With the stability ball, you have two main options—a decline and incline push-up. A decline push-up is performed with your feet on the ball and an incline push-up is performed with your hands on the ball. Both of which come equipped with a particular set of challenges to your body.
This is good news though as the instability of the ball causes a high amount of muscle recruitment. More than if your hands or feet were elevated on a stable object.
Another fun thing you can do with the medicine ball is close-grip push-ups, which really hammer your inner chest and triceps. Or, if you’re up for a challenge, you can do lateral plyo push-ups with the ball.
To do these, perform a push-up with one hand on the ball and one on the floor. Roll it to the other side and hop up like a ninja as you shift your weight to catch it with the other hand. Then perform another push-up and continue to alternate back and forth.
Building the Foundation
There’s plenty of fun to go around with the lower body too when it comes to balls. Squats can be performed with a stability ball pressed between your lower back and a wall. Simply lower yourself down and stand back up.
You can also hold a heavy medicine ball while doing these to increase the resistance. Plus, you can perform split squats the same way, but your legs will be in a staggered stance.
Hamstring curls can also be performed, to unsure you create symmetry with your muscles. Simply lie on your back with your lower legs draped across the top of the stability ball. Press down to lift your butt up in the air, and when you have a straight line from your shoulders to your heels, roll the ball inward toward your body.
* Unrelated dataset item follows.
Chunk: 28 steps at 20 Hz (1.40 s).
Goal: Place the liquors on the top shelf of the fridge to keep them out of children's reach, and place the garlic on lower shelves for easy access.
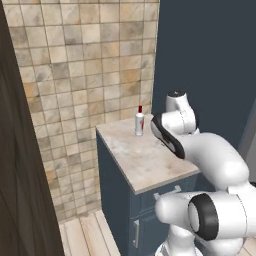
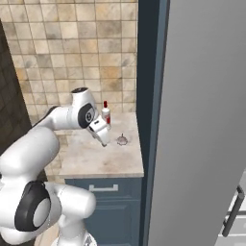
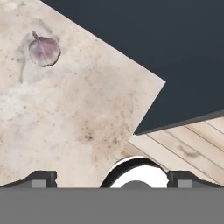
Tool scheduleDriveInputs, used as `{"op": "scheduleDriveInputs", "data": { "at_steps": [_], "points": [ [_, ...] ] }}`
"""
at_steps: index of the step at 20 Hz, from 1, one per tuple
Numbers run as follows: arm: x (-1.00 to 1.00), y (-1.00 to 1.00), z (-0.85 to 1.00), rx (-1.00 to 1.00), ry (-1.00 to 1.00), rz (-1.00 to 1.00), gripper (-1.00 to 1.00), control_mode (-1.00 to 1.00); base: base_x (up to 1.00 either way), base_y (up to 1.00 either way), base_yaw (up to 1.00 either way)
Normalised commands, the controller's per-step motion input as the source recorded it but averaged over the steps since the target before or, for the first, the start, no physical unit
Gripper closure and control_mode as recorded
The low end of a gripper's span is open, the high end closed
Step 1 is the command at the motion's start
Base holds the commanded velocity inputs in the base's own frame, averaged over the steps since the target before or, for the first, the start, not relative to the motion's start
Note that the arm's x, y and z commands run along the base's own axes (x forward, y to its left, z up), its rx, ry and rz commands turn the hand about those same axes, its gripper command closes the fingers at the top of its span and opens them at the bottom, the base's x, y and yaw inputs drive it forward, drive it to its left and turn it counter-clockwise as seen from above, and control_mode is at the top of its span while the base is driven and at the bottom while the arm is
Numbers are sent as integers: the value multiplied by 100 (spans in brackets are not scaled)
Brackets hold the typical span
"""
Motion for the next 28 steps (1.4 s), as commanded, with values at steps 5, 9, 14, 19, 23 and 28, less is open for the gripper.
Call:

Stop when your heels are close to your butt, roll it all the way back out and repeat.
Lastly, you can straddle the ball with your legs in a wide stance and press your inner thighs into as hard as you can and hold. This is a good isometric exercise that can work your muscles with no range of motion.
The medicine ball is also a versatile tool for doing walking lunges with rotations. In this case, you can work your lower and upper body at the same time. Plus, you’ll be getting your heart rate up, so you’ll burn some nice calories.
But the fun doesn’t stop there! You can integrate the ball with plyometric leg exercises too. Sumo squat jump overhead pushes are examples of these. Simply stand with your feet a little wider than shoulder-width with your toes angled outward.
Hold the ball in front of you and lower yourself into a deep squat. Touch the ball to the floor, then jump as high as you can. As you do this, push the ball overhead as if it was a basketball and you wanted to dunk it. Land softly and repeat.
This mainly pertains to the stability ball. You can use it as an apparatus to stretch all of your major muscles. The contoured shape and softness is what makes it so valuable. An example of a stretch you can do is a chest opener, which also stretches your upper back.
This is a good one after you have done a lot of upper body work and push-ups with your balls. Start in a seated position on the ball and walk your feet forward until your back is parallel to the floor.
Now expand your arms out wide into a Y shape and slowly roll backward, arching your back. Go as far as you can until you feel a good stretch in your ribcage, chest and shoulders and hold for 30 to 60 seconds.
Summing it Up
Make sure to put your balls to good use as often as possible. The more you play with them, the more results you will get. But, you never want to overtrain, because that’s for amateurs. Much like taking HGH before and after you start an exercise protocol, you can expect to see results with patience and discipline. Take the smart and safe route, and you will never have a thing to worry about.